Poland's new government has said it plans to end funding for in vitro fertilization treatment, citing costs.

Poland's health minister Konstanty Radziwill said the government was only talking about ending a state financing program. He said the program uses "hundreds of millions of zlotys, which we can't afford."

The country introduced funding for the procedures in 2013 under the then-government headed by the Civic Platform party. The programs have cost about $27.8 million, with costs expected to run to total about $75.8 million by the time the program was scheduled to end in 2019, the British newspaper The Guardian reports.

The planned changes come after the Law and Justice party won Poland's general election in October. The party's planned public spending programs include a family benefit of about $125 per child.

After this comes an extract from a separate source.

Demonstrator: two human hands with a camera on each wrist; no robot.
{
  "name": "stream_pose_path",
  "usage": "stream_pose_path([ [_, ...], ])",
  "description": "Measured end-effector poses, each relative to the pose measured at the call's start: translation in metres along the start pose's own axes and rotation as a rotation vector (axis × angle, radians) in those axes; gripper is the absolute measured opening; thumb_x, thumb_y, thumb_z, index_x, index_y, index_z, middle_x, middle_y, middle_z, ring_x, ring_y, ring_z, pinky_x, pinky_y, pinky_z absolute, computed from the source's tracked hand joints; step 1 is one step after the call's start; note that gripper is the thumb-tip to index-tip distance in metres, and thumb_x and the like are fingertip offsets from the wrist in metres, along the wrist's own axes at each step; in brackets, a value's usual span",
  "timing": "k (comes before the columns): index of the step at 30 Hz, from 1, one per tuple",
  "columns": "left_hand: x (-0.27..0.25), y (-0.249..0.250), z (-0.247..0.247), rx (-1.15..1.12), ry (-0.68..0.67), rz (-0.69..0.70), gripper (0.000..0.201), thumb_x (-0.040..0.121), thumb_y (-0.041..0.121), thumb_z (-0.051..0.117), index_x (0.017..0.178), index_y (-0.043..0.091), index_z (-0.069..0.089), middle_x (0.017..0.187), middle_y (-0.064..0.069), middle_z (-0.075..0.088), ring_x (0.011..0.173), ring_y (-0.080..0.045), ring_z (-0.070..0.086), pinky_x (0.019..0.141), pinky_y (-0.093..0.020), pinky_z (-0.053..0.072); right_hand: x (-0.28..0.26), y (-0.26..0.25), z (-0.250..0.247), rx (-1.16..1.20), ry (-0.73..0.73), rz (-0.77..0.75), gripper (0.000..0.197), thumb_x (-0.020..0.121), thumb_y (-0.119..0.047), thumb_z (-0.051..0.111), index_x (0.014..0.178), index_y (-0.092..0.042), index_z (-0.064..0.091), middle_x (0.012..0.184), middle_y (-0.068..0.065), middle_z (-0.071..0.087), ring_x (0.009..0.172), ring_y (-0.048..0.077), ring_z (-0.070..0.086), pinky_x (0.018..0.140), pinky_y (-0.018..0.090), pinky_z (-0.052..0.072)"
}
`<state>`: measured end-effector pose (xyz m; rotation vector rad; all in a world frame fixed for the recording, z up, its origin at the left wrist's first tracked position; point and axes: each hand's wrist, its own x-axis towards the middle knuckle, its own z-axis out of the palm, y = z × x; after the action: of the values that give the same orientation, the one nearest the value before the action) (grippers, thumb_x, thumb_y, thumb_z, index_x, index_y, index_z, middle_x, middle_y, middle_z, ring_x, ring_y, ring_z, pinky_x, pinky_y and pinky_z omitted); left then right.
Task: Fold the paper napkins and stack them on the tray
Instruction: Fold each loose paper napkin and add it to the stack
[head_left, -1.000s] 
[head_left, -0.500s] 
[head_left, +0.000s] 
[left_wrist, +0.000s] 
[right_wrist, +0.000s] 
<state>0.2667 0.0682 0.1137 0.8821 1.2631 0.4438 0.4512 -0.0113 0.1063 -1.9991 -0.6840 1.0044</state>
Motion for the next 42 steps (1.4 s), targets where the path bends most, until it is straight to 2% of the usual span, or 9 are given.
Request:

The party has strong sympathies for the Catholic Church and previously proposed making in vitro fertilization treatments illegal, Agence France Presse reports.

Catholic leaders in Poland had objected to IVF funding due to its ethical problems, including the treatment of embryos conceived and frozen.

In July, Archbishop Andrzej Dziega of Szczecin-Kamien had said the law's treatment of frozen embryos was criminal because "it deprives a human being of humanity – a living, conceived human being.

More than 3,000 children have been conceived under the program and about 17,000 are undergoing treatment.

Until the most recent election, the Law and Justice party had not been a ruling party since 2008.